Qatar can also be generous in assisting grand muftis who visit Gaza and Doha and sing the praises of Hamas, and it funds the terrorists that brought the world 9/11, Isis, and the Taleban.

But Minns could hardly criticise Carr when only last week the NSW government appointed Carr to the board of Sydney Water to the tune of $80,000, and last year Carr was appointed by the Albanese government to the board of the Australian Heritage Council with a modest stipend of $85,870.

We should perhaps count ourselves lucky that Australian Islamists confined themselves to launching flares outside the Opera House. Last Thursday, four pro-Palestine protesters set off flares and set chairs alight inside the concert hall of the Cité de la Musique conservatory in Paris during a performance given by the Israel Philharmonic Orchestra, graduating from the standard Parisian protest of ‘voitures brulées’ to the more confronting ‘sièges brulés’. It gives a whole new meaning to the concept of the ‘burning platform’.

Arson wasn’t the only threat the Israeli Philharmonic faced. France’s entertainment union wanted the orchestra to be deplatformed, condemning the concert as an attempt to ‘normalise’ Israel after the war in Gaza.
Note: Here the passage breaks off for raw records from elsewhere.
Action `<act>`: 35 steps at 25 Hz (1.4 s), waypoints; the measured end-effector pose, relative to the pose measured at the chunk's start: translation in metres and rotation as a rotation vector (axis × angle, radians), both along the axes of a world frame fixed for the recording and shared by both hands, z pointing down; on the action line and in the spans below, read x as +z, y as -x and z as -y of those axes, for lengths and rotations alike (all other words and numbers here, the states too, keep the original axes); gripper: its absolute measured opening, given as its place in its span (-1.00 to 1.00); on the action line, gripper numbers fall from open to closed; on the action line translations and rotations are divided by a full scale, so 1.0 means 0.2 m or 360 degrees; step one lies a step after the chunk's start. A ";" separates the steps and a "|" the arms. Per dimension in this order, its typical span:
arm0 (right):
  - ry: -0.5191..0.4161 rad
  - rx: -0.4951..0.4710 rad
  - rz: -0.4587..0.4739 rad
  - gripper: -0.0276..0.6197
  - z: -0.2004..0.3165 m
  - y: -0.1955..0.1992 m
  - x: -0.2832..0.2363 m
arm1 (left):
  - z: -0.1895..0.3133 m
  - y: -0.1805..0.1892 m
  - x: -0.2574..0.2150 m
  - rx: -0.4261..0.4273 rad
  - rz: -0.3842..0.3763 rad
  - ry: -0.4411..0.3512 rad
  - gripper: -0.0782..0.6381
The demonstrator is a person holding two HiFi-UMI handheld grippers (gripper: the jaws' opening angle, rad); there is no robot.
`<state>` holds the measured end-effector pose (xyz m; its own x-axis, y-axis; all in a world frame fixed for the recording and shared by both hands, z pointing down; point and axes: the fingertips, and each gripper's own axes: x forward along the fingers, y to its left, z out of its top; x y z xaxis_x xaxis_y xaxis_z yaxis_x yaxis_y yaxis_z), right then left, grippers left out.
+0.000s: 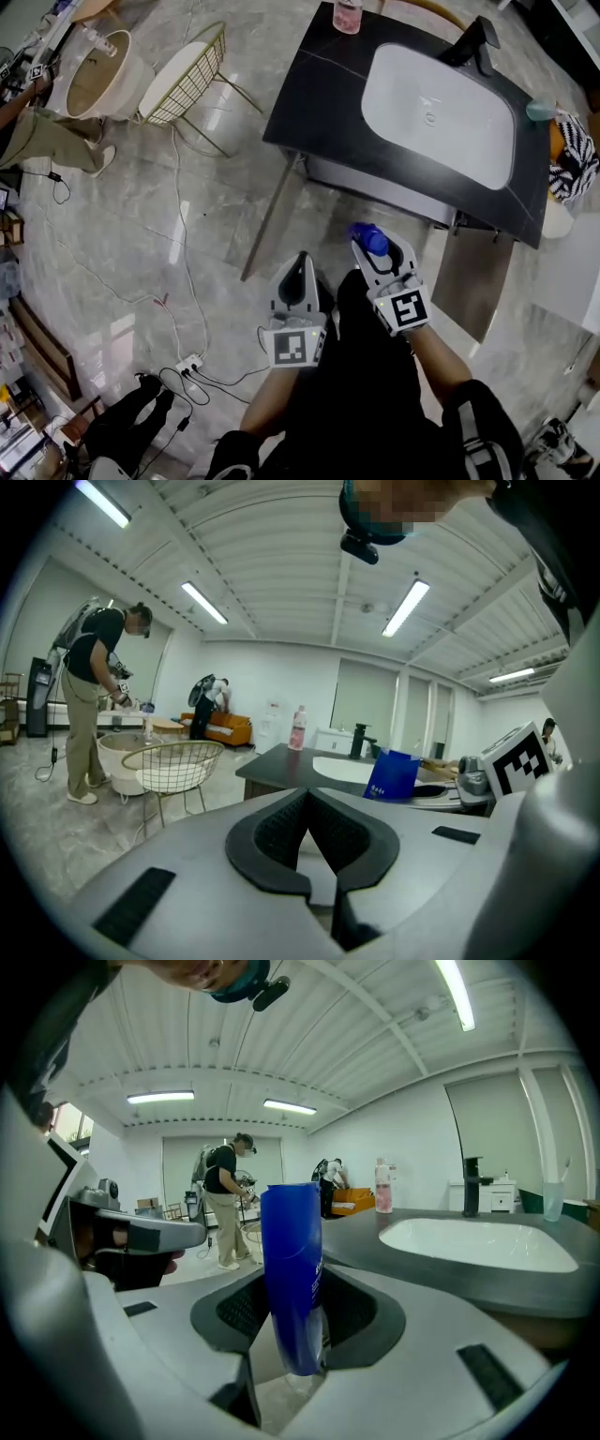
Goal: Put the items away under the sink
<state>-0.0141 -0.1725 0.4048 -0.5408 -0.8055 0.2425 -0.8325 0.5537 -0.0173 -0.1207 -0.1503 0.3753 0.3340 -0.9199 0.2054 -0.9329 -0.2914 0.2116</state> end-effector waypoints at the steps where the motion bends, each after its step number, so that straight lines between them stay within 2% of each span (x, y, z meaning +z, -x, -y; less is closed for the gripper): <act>1: 0.0005 -0.0008 -0.0005 -0.43 0.01 -0.01 0.09 | 0.01 -0.01 0.07 0.0005 -0.0004 0.0001 -0.74; 9: 0.0061 -0.0061 -0.0034 -0.43 0.16 -0.06 0.76 | 0.05 -0.08 0.63 -0.0011 -0.0014 -0.0015 -0.74; 14: -0.0004 -0.0102 -0.0024 -0.43 0.31 -0.06 1.14 | 0.08 -0.11 0.96 -0.0044 -0.0004 -0.0145 -0.74; 19: -0.0049 -0.0079 0.0003 -0.43 0.41 -0.09 1.43 | 0.05 -0.15 1.20 -0.0015 0.0001 -0.0209 -0.73; 22: -0.0057 -0.0058 -0.0021 -0.43 0.49 -0.09 1.55 | 0.04 -0.16 1.25 -0.0022 -0.0003 -0.0222 -0.74; 27: -0.0047 -0.0041 -0.0076 -0.43 0.63 -0.08 1.69 | 0.02 -0.16 1.22 -0.0008 -0.0025 -0.0188 -0.74; 35: -0.0045 -0.0034 -0.0170 -0.43 0.87 -0.08 1.97 | 0.00 -0.16 1.23 -0.0011 -0.0027 -0.0213 -0.74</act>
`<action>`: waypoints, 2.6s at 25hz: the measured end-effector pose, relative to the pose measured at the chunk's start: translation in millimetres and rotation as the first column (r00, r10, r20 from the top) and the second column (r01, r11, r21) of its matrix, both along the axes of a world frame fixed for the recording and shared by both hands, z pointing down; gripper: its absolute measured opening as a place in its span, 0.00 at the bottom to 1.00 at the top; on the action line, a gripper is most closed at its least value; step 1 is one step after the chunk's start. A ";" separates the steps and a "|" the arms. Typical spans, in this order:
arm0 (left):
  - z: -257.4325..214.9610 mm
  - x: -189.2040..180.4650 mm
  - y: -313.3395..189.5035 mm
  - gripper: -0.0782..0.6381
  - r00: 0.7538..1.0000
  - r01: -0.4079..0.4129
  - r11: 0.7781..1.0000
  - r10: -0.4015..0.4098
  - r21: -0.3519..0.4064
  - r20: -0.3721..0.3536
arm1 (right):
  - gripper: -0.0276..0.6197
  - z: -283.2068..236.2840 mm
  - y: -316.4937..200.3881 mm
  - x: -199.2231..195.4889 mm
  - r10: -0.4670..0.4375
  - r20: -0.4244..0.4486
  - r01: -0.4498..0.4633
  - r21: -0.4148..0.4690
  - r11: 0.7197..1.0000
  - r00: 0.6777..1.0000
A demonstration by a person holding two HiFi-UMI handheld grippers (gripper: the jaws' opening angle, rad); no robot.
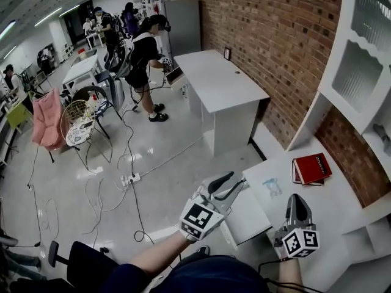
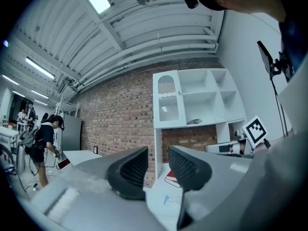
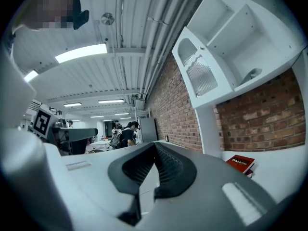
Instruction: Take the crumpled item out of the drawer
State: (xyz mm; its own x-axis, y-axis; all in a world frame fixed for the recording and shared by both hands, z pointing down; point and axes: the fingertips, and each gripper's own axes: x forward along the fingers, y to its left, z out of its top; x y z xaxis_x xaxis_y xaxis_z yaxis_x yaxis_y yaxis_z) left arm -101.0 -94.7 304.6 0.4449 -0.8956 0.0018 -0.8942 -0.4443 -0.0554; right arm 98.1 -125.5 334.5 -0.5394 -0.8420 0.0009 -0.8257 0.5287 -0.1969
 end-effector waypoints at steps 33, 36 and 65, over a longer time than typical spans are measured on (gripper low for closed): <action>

French Culture Minister Rachida Dati rejected the calls, saying the boycott went against the country’s belief in ‘freedom of creation and programming’. The conductor of the Israeli Philharmonic, pianist Lahav Shani, wasn’t so lucky in Belgium, where his performance in September at the Ghent Festival with the Munich Philharmonic was cancelled.

Similarly, 200 employees of Britain’s Royal Ballet and Opera protested at Tosca being performed in the Tel Aviv opera house and succeeded in their boycott.

But antisemitism descended to comical levels of idiocy with a statement put out by 700 musicians called ‘Classical Music for Palestine’ which claimed classical music maintains an undeniable link with the history of European states and must not be ‘confused with a certain form of conservatism that would manifest in the appropriation and instrumentalisation of these musics of the past by a political camp aligned with domination – whether geopolitical, social or societal’. Who knows what this gobbledygook means, but the ‘political camp associated with domination’ is, apparently, code for Israel.

Are supporters of these boycotts aware that sharia law bans music and dance because it leads to moral decay? Patriotic songs and religious chants may be acceptable in Gaza, but public concerts have been banned as immoral because, for example, women were clapping and singing along with men.

What we have learned in Australia over the past two years is that, as far as the police are concerned, it is okay to burn an Israeli flag but not to wave one in support of Israel – that will get you manhandled, detained, arrested, and temporarily banned from the city, ostensibly for your own protection. Because in Labor’s Australia, the cry of ‘Blood and Honour’ meets no resistance, Islamist flares light up the Opera House — and Bob (with his board seats) is your uncle.